Mai paura day, 37mila euro raccolti. L'idea: "Facciamolo tutti gli anni"

Successo di pubblico all'evento di Dolo del 19 settembre. Gran dimostrazione di solidarietà alle famiglie colpite dal tornado: "C'erano 7mila persone"

"È stato incredibile, un evento enorme": dal Comune di Dolo commentano con toni entusiastici la riuscita del "Mai paura Day", serata di concerti con lo scopo benefico della raccolta fondi per le vittime del tornado. E a ragione: la cifra accumulata grazie alla vendita di panini e birre, 37mila euro circa, dimostra il successo dell'iniziativa e la mette in cima a tutte quelle organizzate finora a favore degli abitanti di Dolo.

"Ringraziamo di cuore tutti quelli che hanno lavorato con noi e che hanno permesso la riuscita di questo evento - commentano il sindaco Alberto Polo e l'assessore alla Cultura, Matteo Bellomo, ricordando la partecipazione di Avis Riviera del Brenta, 'La Grande V records', Rumatera e tutte le band che hanno suonato - Tutti hanno aderito a titolo gratuito, service compreso. Tolte le spese vive per i prodotti e la siae, la cifra totalizzata è di 37 mila euro". A dare una mano perché tutto andasse per il meglio c'erano anche la Pro-Sambruson, la protezione civile e la croce rossa.

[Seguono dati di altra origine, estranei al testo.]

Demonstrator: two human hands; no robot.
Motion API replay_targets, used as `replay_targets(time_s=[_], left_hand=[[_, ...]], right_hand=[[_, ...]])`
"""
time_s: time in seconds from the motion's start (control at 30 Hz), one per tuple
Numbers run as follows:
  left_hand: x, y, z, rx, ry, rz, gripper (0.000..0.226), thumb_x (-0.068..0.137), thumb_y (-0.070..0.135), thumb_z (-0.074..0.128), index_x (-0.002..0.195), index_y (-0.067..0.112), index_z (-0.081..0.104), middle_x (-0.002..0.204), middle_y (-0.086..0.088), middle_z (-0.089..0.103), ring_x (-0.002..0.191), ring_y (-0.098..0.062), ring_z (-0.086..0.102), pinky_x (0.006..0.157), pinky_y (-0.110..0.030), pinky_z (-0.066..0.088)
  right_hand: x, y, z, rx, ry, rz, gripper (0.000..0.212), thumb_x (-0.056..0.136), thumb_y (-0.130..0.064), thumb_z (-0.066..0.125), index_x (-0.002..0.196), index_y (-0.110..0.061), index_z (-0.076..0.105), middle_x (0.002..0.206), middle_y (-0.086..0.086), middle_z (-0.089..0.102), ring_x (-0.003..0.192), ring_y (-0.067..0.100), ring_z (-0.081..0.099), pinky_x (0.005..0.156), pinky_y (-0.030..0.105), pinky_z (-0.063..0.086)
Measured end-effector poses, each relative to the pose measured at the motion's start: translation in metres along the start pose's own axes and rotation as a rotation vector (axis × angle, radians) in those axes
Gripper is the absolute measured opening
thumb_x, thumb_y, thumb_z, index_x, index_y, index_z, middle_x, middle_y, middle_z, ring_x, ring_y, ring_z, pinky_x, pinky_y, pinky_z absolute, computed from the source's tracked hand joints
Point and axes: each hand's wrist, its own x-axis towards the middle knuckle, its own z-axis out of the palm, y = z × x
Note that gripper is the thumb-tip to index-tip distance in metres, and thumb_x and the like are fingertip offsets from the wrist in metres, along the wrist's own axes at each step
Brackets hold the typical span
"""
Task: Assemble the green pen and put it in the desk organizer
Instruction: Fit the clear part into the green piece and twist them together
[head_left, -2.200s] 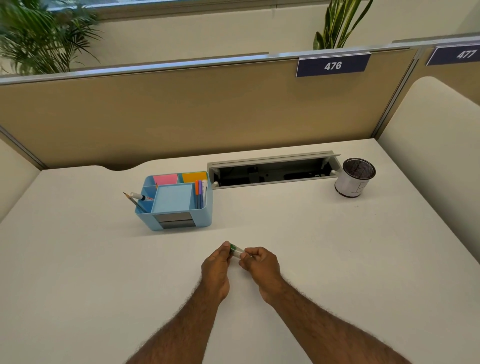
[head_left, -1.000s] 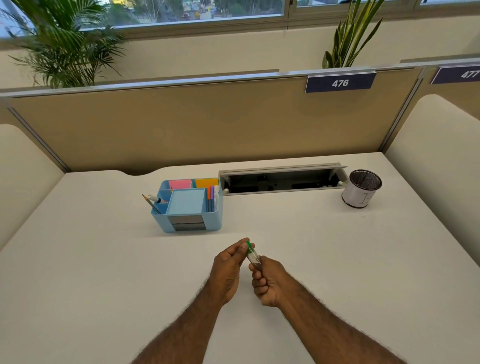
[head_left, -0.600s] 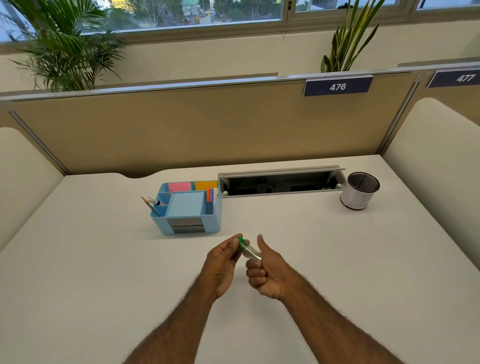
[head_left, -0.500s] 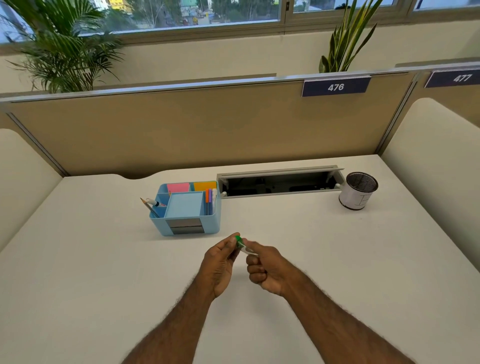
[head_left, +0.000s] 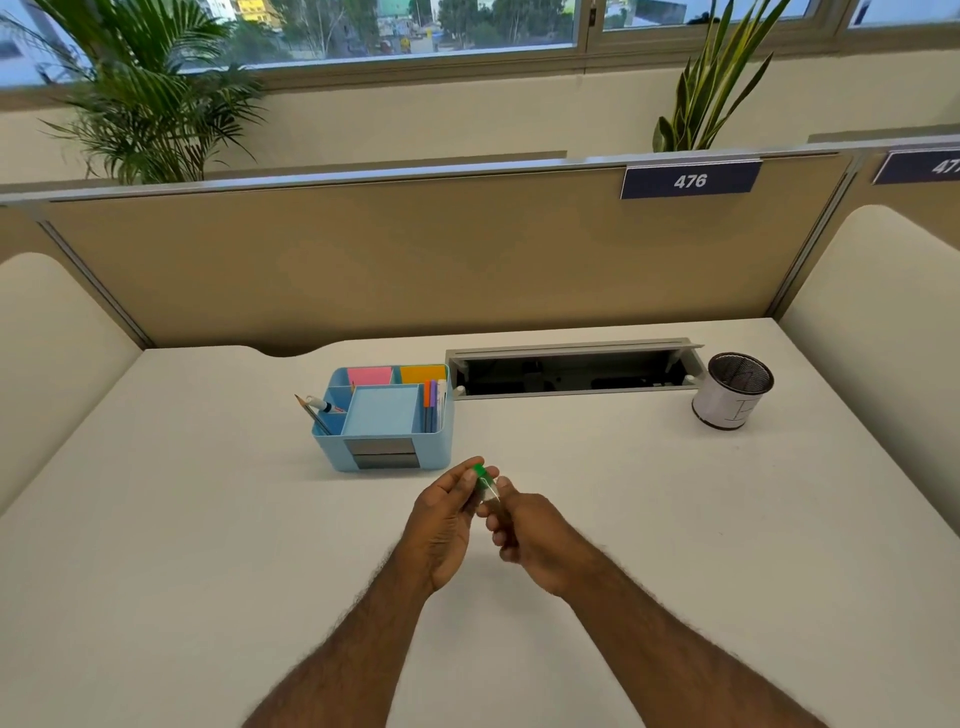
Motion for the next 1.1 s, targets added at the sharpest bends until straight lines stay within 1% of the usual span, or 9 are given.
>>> replay_targets(time_s=[0.1,0.17,0.27,0.4,0.5,0.7,0.8,0.97,1.1], left_hand=[[-0.001,0.007,0.000,0.027,-0.091,-0.028,0.030,0.097,0.016,0.047,0.119,0.004,0.062,0.112,-0.015,0.071,0.085,-0.016,0.062,0.091,-0.033,0.051],[-0.002,0.008,-0.002,-0.010,-0.120,-0.059,0.034,0.097,0.018,0.046,0.123,0.001,0.060,0.116,-0.018,0.070,0.099,-0.027,0.055,0.102,-0.043,0.045],[-0.002,0.007,-0.005,-0.065,-0.109,-0.070,0.036,0.097,0.017,0.046,0.124,-0.002,0.058,0.120,-0.022,0.067,0.111,-0.030,0.056,0.111,-0.047,0.038],[-0.004,0.009,0.000,-0.020,-0.007,-0.004,0.024,0.092,0.020,0.055,0.105,0.007,0.071,0.092,-0.006,0.073,0.074,-0.009,0.065,0.092,-0.034,0.049],[-0.003,0.009,-0.002,0.145,0.034,0.051,0.020,0.085,0.027,0.064,0.098,0.016,0.074,0.089,0.000,0.075,0.085,-0.013,0.067,0.077,-0.022,0.052],[-0.006,0.006,-0.008,0.140,0.002,0.028,0.021,0.088,0.020,0.061,0.106,0.017,0.071,0.093,0.004,0.078,0.096,-0.015,0.068,0.084,-0.022,0.050],[-0.007,0.008,-0.010,0.112,-0.043,0.017,0.029,0.091,0.017,0.055,0.117,0.011,0.066,0.101,0.002,0.077,0.105,-0.019,0.067,0.091,-0.025,0.048],[-0.005,0.014,-0.011,0.008,-0.084,0.001,0.024,0.093,0.011,0.052,0.111,0.010,0.068,0.113,-0.009,0.072,0.110,-0.024,0.062,0.090,-0.026,0.053],[-0.003,0.016,-0.010,-0.007,-0.091,-0.015,0.022,0.093,0.012,0.052,0.107,0.011,0.070,0.107,-0.013,0.068,0.100,-0.026,0.059,0.089,-0.033,0.053]], right_hand=[[0.001,0.002,0.001,0.539,-0.244,0.166,0.053,0.097,-0.046,0.038,0.073,-0.010,0.068,0.048,-0.003,0.050,0.042,0.008,0.041,0.041,0.020,0.032],[0.003,0.001,0.005,0.646,-0.331,0.164,0.049,0.097,-0.043,0.040,0.073,-0.009,0.066,0.042,-0.004,0.044,0.035,0.007,0.035,0.037,0.019,0.028],[0.005,0.000,0.009,0.642,-0.340,0.158,0.052,0.098,-0.046,0.038,0.072,-0.009,0.063,0.039,-0.004,0.038,0.031,0.006,0.028,0.035,0.018,0.023],[0.008,0.002,0.013,0.569,-0.273,0.131,0.051,0.094,-0.053,0.039,0.083,-0.009,0.062,0.042,-0.002,0.040,0.034,0.007,0.028,0.037,0.019,0.023],[0.008,0.000,0.016,0.378,-0.184,0.042,0.048,0.087,-0.052,0.056,0.095,-0.005,0.062,0.050,0.000,0.042,0.041,0.007,0.028,0.043,0.021,0.024],[0.006,0.001,0.013,0.118,-0.017,-0.171,0.030,0.087,-0.036,0.065,0.089,-0.007,0.056,0.071,0.008,0.065,0.052,0.010,0.042,0.044,0.020,0.036],[0.005,0.003,0.013,0.207,-0.025,-0.154,0.027,0.090,-0.032,0.061,0.092,-0.005,0.061,0.077,0.010,0.065,0.056,0.010,0.043,0.045,0.019,0.037],[0.006,0.002,0.015,0.656,-0.253,0.019,0.031,0.093,-0.031,0.055,0.105,-0.004,0.064,0.069,0.008,0.061,0.045,0.007,0.045,0.036,0.016,0.035],[0.010,0.004,0.019,0.820,-0.376,0.060,0.036,0.093,-0.036,0.053,0.098,-0.003,0.064,0.066,0.008,0.062,0.041,0.007,0.046,0.033,0.015,0.035]])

Non solo solidarietà, perché il "Mai paura Day" è stata una grande manifestazione che ha chiamato a raccolta alcune delle principali realtà musicali del territorio: c'erano Ska-J, Herman Medrano con i Groovy Monkeys, Rumatera, Los Massadores e, ciliegina sulla torta, i Catarrhal Noise riuniti per la prima volta dopo 8 anni passati lontani dai palchi. La dimostrazione, secondo l'amministrazione comunale, che l'area dei campi sportivi di Dolo può ospitare manifestazioni di grossa portata: "Difficile quantificare con precisione le persone che hanno partecipato alla serata - specifica Bellomo - abbiamo calcolato che potevano essere circa 7mila. Sicuramente però si è trattato di qualcosa di enorme, e abbiamo già stabilito che quell’area diverrà punto fisso per la programmazione culturale dei prossimi anni". Al punto che c'è già l'idea di proporre qualcosa di simile con cadenza annuale, magari proprio l'8 luglio, ricorrenza della data in cui il tornado si è abbattuto in Riviera.

I soldi raccolti, depositati nelle casse comunali, fanno parte di un capitolo apposito del bilancio creato per sostenere le famiglie colpite dal disastro del tornado: "In tutto quel fondo ammonta al momento a poco più 300mila euro - ricorda Bellomo - raccolti grazie a offerte e iniziative solidali: serviranno esclusivamente per aiutare i privati". Per le spese emergenziali (in particolare l'asporto delle macerie) il Comune ha già impiegato 1,5 milioni dai propri fondi.